Recorded data:
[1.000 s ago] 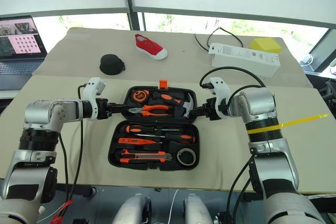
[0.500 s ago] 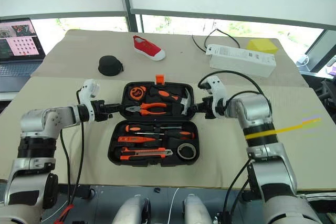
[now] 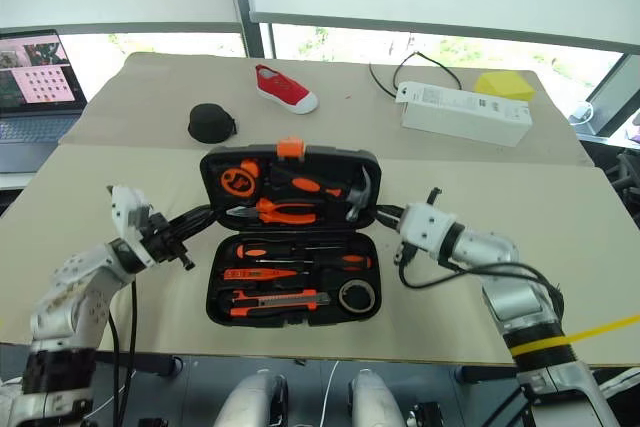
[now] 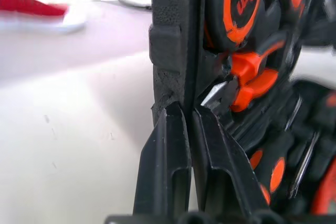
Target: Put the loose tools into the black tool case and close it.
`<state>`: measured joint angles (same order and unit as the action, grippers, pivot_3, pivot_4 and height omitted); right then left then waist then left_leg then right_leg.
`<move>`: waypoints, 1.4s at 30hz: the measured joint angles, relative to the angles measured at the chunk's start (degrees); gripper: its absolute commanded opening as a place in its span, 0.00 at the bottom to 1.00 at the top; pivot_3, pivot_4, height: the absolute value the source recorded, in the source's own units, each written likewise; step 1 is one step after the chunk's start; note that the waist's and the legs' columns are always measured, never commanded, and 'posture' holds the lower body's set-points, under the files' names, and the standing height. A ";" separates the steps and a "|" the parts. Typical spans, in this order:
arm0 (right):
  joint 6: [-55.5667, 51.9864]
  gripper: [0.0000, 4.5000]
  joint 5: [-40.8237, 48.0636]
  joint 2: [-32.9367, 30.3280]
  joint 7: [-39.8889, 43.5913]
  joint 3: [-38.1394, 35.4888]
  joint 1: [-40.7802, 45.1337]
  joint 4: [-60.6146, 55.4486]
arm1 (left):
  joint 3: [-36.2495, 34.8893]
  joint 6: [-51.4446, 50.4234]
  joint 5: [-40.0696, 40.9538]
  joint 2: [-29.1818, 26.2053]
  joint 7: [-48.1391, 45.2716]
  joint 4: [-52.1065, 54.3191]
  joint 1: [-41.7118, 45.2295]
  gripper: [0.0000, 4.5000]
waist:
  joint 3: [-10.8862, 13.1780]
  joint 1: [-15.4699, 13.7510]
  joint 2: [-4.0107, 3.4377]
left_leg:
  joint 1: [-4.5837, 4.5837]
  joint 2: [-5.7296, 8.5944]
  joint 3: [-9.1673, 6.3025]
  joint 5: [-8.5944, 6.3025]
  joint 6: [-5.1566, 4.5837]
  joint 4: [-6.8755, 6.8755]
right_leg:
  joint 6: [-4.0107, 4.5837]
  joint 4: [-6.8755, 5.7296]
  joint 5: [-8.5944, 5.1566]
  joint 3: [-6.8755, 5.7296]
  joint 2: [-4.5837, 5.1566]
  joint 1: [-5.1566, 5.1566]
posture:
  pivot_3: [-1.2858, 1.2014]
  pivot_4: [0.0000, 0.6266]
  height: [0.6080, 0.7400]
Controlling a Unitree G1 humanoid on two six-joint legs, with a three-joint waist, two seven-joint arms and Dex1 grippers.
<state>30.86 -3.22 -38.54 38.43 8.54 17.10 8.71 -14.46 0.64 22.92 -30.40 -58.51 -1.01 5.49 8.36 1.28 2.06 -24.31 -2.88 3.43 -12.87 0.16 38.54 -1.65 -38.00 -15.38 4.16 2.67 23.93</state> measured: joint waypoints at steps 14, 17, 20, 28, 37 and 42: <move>1.20 0.54 5.94 -6.89 3.03 -3.57 -16.07 -2.61 | -5.29 4.58 -0.09 -5.76 1.76 -5.81 -10.61 0.63 | 0.06 -0.67 0.07 | 1.41 -0.08 0.01 -0.02 -0.06 -0.54 | 0.06 0.45 -0.11 -0.08 0.05 -1.42 | 0.52 0.24 1.00; -8.18 0.31 18.42 -12.33 11.31 -5.10 -24.76 -12.86 | -4.99 -0.17 1.37 -6.71 1.63 -6.05 -7.88 0.46 | 0.06 -0.88 0.11 | 1.40 -0.09 -0.03 -0.03 -0.07 -0.55 | 0.01 0.52 -0.14 -0.14 0.12 -1.53 | 0.52 0.24 1.00; -13.57 0.10 21.77 -13.84 14.54 -5.00 -27.52 -19.48 | -2.88 -2.74 1.37 -7.16 1.64 -5.96 -4.02 0.23 | 0.06 -0.66 0.24 | 1.44 -0.08 -0.05 -0.02 -0.07 -0.54 | 0.01 0.51 -0.13 -0.14 0.11 -1.56 | 0.52 0.24 1.00; -26.23 0.00 21.01 -12.38 17.01 0.42 -28.88 -28.35 | 8.86 -8.51 -3.93 -7.22 1.45 -7.13 9.66 0.01 | 0.06 -0.46 0.26 | 1.38 -0.04 -0.04 -0.02 -0.06 -0.54 | 0.01 0.53 -0.13 -0.10 -0.08 -1.48 | 0.52 0.24 1.00; -38.22 0.00 14.36 -3.43 14.16 8.79 -17.85 -29.96 | 13.87 -8.16 -8.33 -7.65 -2.16 -16.04 15.46 0.01 | 0.14 -0.33 0.39 | 0.98 -0.04 -0.06 0.06 -0.02 -0.51 | 0.11 0.31 -0.08 -0.04 -0.18 -0.91 | 0.52 0.24 1.00; -39.46 0.00 11.71 -0.31 11.22 8.53 -12.63 -26.26 | 13.44 -8.17 -8.25 -7.83 -2.26 -15.61 14.63 0.01 | 0.15 -0.50 0.42 | 0.82 -0.05 -0.07 0.06 -0.02 -0.45 | 0.11 0.27 -0.08 -0.06 -0.18 -0.78 | 0.52 0.24 1.00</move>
<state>-8.59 8.49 -38.86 49.65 17.07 4.47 -17.55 -1.02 -7.53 14.67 -38.23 -60.76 -16.62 20.12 8.52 0.78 2.48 -23.48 -2.93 3.37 -12.82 0.14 38.09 -1.54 -37.73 -15.46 4.10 2.49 23.15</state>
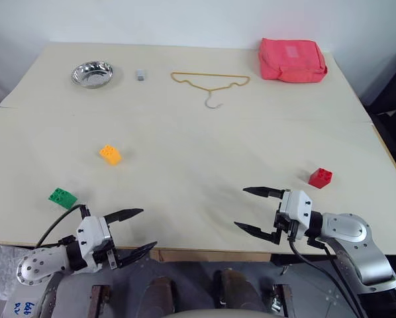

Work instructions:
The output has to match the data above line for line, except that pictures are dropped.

Completed task:
[1.000 s ago] 
[0.500 s ago] 
[now] 
[now] 
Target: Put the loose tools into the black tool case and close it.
`<state>`: measured joint angles (same order and unit as the action, grippers, pivot_3, pivot_4 and height omitted); right then left then waist then left_leg then right_leg.
`<move>`: waypoints, 1.4s at 30hz: the measured joint angles, relative to the angles measured at the chunk's start (degrees); gripper: its absolute commanded opening as a place in its span, 0.00 at the bottom to 1.00 at the top; pivot_3, pivot_4, height: the absolute value the source recorded, in the source's own units, each written likewise; step 1 is one step after the chunk's start; note that the waist's and the legs' columns are always measured, never commanded, and 'posture' holds the lower body's set-points, under the files' names, and the standing height. A ";" separates the steps and a "|" the parts. Typical spans, in this order:
arm0 (right):
  joint 6: [-55.5667, 51.9864]
  gripper: [0.0000, 4.5000]
  joint 5: [-40.8237, 48.0636]
  joint 2: [-32.9367, 30.3280]
  joint 7: [-39.8889, 43.5913]
  joint 3: [-38.1394, 35.4888]
  joint 1: [-40.7802, 45.1337]
  joint 4: [-60.6146, 55.4486]
arm1 (left):
  joint 3: [-36.2495, 34.8893]
  joint 6: [-51.4446, 50.4234]
  joint 5: [-40.0696, 40.9538]
  joint 2: [-29.1818, 26.2053]
  joint 7: [-48.1391, 45.2716]
  joint 4: [-52.1065, 54.3191]
  joint 1: [-41.7118, 45.2295]
  gripper: [0.0000, 4.5000]
waist:
  joint 3: [-10.8862, 13.1780]
  joint 1: [-15.4699, 13.7510]
  joint 2: [-4.0107, 3.4377]
left_leg:
  joint 1: [-4.5837, 4.5837]
  joint 2: [-5.7296, 8.5944]
  joint 3: [-9.1673, 6.3025]
  joint 5: [-8.5944, 6.3025]
  joint 6: [-5.1566, 4.5837]
  joint 4: [-6.8755, 6.8755]
right_leg:
  joint 6: [-4.0107, 4.5837]
  joint 4: [-6.8755, 5.7296]
  joint 5: [-8.5944, 5.1566]
  joint 3: [-6.8755, 5.7296]
  joint 2: [-4.5837, 5.1566]
  joint 1: [-5.1566, 5.1566]
posture:
  pivot_3: [-1.2858, 1.2014]
  pivot_4: [0.0000, 0.6266]
  height: [0.6080, 0.7400]
Controlling a Unitree G1 humanoid on two six-joint legs, with a three-joint waist, two seven-joint arms and Dex1 grippers.
<state>30.86 -3.22 -38.54 38.43 8.54 17.10 8.71 -14.46 0.64 22.92 -30.40 -58.51 -1.01 5.49 8.36 1.28 2.06 -24.31 -2.88 3.43 -12.87 0.16 38.54 -1.65 -38.00 -15.38 4.16 2.67 23.93</state> measured: joint waypoints at steps 14, 17, 20, 28, 37 and 42: <move>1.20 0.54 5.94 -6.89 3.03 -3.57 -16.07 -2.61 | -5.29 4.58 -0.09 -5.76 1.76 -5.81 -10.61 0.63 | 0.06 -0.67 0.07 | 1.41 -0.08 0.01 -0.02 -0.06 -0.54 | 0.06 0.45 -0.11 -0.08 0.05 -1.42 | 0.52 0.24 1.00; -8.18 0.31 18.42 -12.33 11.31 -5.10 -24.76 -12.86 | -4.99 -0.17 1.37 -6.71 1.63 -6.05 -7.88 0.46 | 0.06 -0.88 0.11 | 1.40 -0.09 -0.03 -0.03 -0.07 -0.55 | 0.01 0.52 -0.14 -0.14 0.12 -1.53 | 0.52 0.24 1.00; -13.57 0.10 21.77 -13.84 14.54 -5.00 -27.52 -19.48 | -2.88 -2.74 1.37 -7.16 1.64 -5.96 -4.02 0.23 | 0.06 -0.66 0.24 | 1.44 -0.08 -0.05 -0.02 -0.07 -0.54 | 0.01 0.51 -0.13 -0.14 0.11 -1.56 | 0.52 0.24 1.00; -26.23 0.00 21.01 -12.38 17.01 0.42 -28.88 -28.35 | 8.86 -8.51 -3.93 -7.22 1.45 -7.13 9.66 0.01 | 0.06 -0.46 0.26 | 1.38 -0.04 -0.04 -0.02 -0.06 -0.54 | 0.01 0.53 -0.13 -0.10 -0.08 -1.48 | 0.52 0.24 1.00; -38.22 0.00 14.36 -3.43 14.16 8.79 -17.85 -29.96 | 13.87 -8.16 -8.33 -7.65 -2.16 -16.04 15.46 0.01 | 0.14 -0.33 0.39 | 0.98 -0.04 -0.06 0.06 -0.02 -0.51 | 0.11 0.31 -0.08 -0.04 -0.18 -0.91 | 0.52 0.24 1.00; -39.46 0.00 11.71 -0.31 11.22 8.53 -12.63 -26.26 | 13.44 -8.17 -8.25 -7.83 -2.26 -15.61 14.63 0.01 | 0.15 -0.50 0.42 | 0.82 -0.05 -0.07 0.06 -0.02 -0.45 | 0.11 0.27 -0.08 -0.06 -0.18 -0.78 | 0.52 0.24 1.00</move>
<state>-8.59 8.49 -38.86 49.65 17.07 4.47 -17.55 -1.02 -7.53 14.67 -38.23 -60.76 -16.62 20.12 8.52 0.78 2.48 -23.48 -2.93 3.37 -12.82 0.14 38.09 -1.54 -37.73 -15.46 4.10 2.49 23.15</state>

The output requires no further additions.